We register two operators to torch that guard the stream:
-
torch.ops.tensorrt.enter_compute_stream_gaurd
- initialize a new stream if needed
- wait the default stream if needed
- set the current stream to this stream
-
torch.ops.tensorrt.exit_compute_stream_gaurd
- syn with the main stream
- set the stream back to the default torch stream
Detailed Explanation
1. Current stream is default stream
compiled_gm(x)In this situation, we have to create a different compute stream so that the TRT computing stream would not be on torch stream.
We should have the graph such that do following:
compiled_gm(x):
torch.ops.tensorrt.enter_compute_stream_gaurd:
stream = torch.cuda.Stream()
stream.wait(torch.cuda.default_stream()
torch.cuda.set_stream(stream)
torch.ops.tensorrt.execute_engine
torch.ops.tensorrt.exit_compute_stream_gaurd
stream = torch.cuda.current_stream()
torch.cuda.default_stream().wait_stream(stream)
torch.cuda.set_stream(torch.cuda.default_stream())
2. Current stream is not on default stream:
with torch.cuda.Stream() as s1:
compiled_gm(x)In this situation, we can do the operation in the current stream and don't need other manipulation:
compiled_gm(x):
torch.ops.tensorrt.enter_compute_stream_gaurd:
Do Nothing
torch.ops.tensorrt.execute_engine
torch.ops.tensorrt.exit_compute_stream_gaurd
Do Nothing
3. Input tensors come from different streams
In this situation, users are required to sync the streams against the main stream or any stream that they are going into run Torch-TensorRT module.
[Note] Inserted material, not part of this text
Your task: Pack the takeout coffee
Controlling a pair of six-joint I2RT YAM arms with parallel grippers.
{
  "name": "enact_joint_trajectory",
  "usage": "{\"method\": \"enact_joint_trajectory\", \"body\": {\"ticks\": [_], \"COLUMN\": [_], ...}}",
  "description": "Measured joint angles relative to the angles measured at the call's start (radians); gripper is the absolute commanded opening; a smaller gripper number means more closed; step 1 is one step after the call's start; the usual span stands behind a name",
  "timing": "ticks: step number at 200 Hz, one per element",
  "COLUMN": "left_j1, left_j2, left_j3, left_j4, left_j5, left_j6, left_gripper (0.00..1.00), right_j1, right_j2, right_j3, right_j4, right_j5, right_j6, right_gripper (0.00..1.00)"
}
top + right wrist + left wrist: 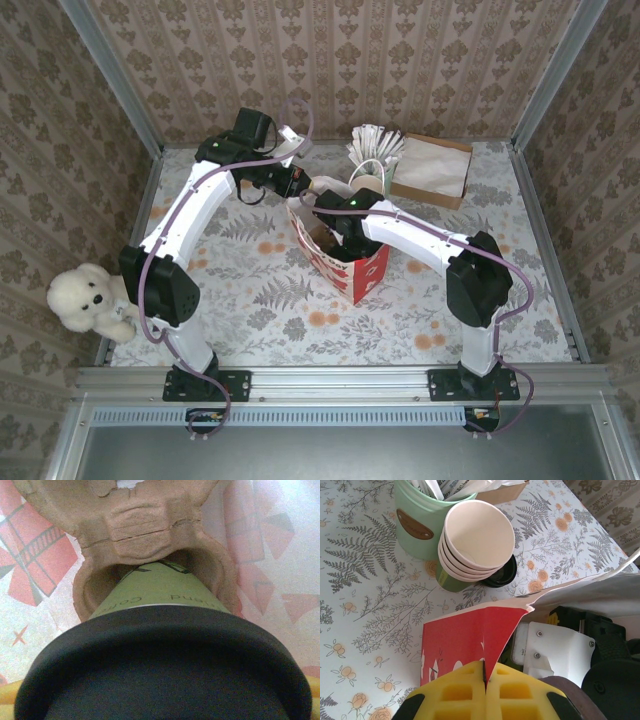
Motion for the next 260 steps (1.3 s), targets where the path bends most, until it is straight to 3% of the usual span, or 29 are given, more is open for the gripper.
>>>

The result stream handling would be the same as case 1 if users use the default stream and case 2 if users use a dedicated stream.
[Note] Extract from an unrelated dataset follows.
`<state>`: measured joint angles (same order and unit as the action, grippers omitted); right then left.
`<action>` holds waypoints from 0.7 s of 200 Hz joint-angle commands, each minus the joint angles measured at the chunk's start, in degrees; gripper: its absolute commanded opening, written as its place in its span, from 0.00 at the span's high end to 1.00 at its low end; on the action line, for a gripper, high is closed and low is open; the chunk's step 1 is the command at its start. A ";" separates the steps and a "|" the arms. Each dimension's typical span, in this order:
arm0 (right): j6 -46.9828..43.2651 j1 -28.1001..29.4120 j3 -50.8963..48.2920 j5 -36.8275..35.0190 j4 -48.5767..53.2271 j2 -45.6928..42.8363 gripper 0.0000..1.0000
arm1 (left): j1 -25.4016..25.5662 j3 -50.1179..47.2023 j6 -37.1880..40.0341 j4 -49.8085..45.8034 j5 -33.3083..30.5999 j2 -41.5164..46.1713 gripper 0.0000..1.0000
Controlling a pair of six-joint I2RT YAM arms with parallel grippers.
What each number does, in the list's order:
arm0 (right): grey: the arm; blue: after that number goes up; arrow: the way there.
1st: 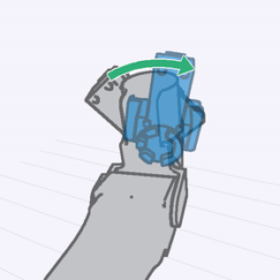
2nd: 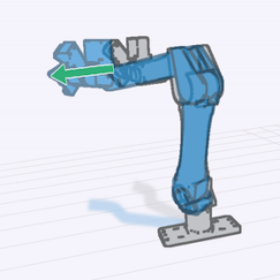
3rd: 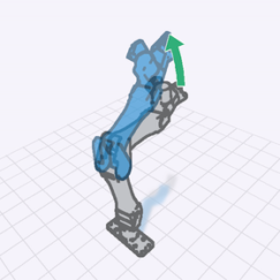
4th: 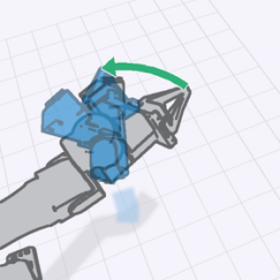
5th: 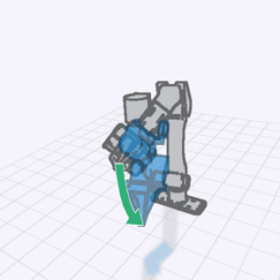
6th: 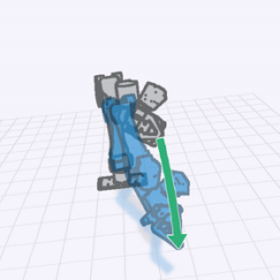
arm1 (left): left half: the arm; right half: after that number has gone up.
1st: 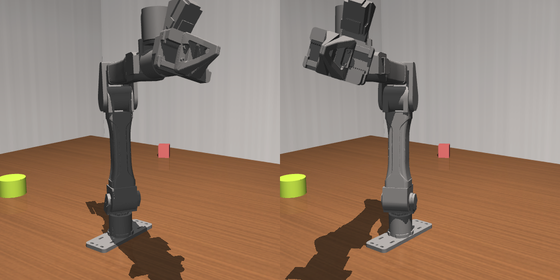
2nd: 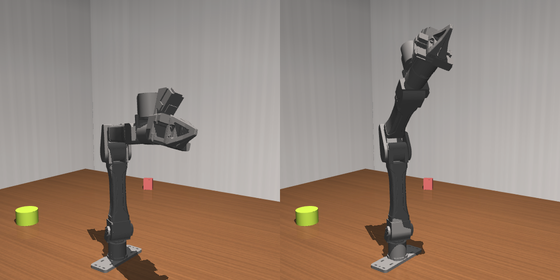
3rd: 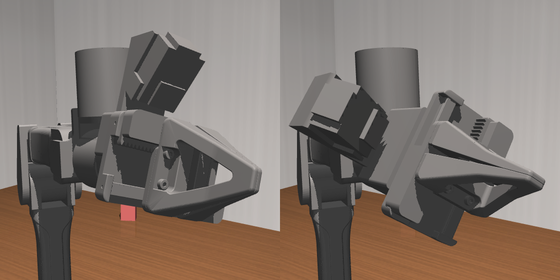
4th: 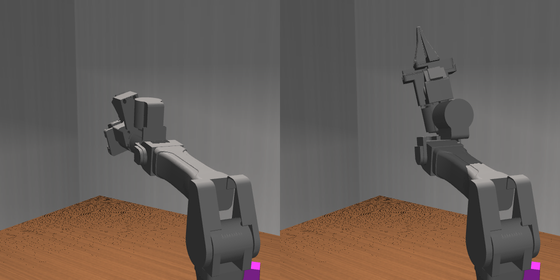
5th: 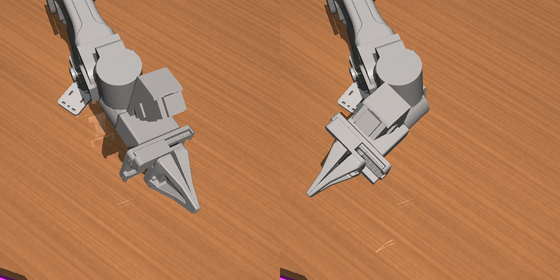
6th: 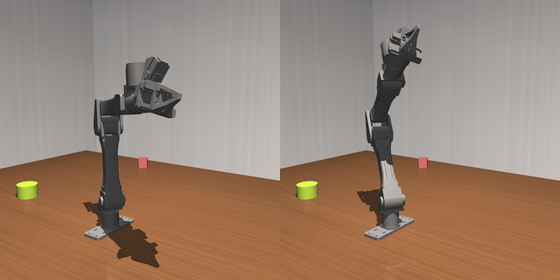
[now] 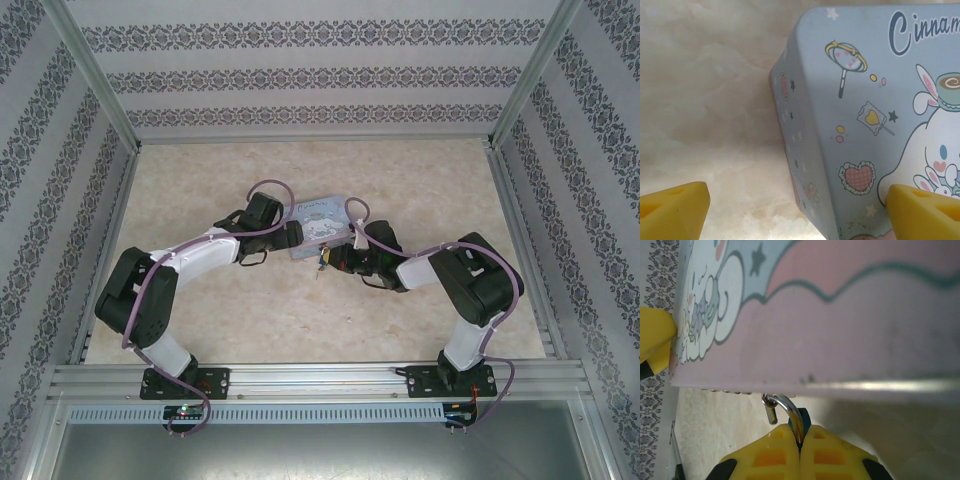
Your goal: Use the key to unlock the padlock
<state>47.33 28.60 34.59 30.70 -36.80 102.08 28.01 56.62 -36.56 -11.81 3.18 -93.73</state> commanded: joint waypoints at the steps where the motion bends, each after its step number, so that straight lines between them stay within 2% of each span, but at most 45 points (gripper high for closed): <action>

with torch.cuda.Stream() as s1:
j = a(i)
with torch.cuda.Stream() as s2:
k = b(i)
sync_stream(s1, s2)
...
compiled_gm(j, k)
Implementation detail
Graph Modification
The original graph looks like:
compiled_gm(x):
%2: tensor = torch.ops.tensorrt.execute_engine(x)
return %2
The graph after inserting ops like:
compiled_gm(x):
%0: bool = torch.ops.tensorrt.enter_compute_stream_gaurd()
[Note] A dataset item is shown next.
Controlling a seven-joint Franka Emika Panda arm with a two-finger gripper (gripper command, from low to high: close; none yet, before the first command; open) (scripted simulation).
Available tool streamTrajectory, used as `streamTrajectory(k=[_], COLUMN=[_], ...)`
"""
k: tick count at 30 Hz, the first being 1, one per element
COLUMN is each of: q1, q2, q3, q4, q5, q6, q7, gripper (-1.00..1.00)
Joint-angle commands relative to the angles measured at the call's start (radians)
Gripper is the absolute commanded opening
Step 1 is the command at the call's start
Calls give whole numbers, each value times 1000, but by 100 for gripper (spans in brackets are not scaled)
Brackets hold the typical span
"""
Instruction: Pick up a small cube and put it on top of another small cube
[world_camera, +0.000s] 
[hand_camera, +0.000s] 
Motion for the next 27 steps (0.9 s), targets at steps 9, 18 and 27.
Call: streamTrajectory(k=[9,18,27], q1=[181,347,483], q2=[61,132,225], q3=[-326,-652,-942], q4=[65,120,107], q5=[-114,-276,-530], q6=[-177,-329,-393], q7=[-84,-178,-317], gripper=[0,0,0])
%1: tensor = torch.ops.tensorrt.execute_engine(x)
%2: List[tensor] = torch.ops.tensorrt.exit_compute_stream_gaurd(%0)
return %1
graph(List[tensor]) -> List[tensor]
Ops registration
The ops are by default registered in C++ runtime. But if TORCHTRT_RUNTIME is not available (python only build) then we switch to python registration.
The implementation looks like:
# C++
Similar to what the code below in C++ syntax
# Python
from torch_tensorrt._features import EnabledFeatures
if not EnabledFeatures.TORCHTRT_RUNTIME:
@torch.library(tensorrt::enter_compute_stream)
def enter_compute_stream(x: List[torch.Tensor]) -> bool :
stream = torch.cuda.current_stream()
if stream == torch.cuda.default_stream():
new_stream = torch.cuda.Stream()
new_stream.wait_stream(torch.cuda.default_stream())
torch.cuda.set_stream(new_stream)
return True
return False
...
@torch.library(tensorrt::enter_compute_stream)
def exit_compute_stream(x: List[torch.Tensor], return_to_default: bool) -> List[Tensor]:
if return_to_default:
torch.cuda.default_stream().wait_stream(stream)
torch.cuda.set_stream(torch.cuda.default_stream())
return x
@torch.register_fake(tensorrt::enter_compute_stream)
def enter_compute_stream():
...
def exit_compute_stream():
...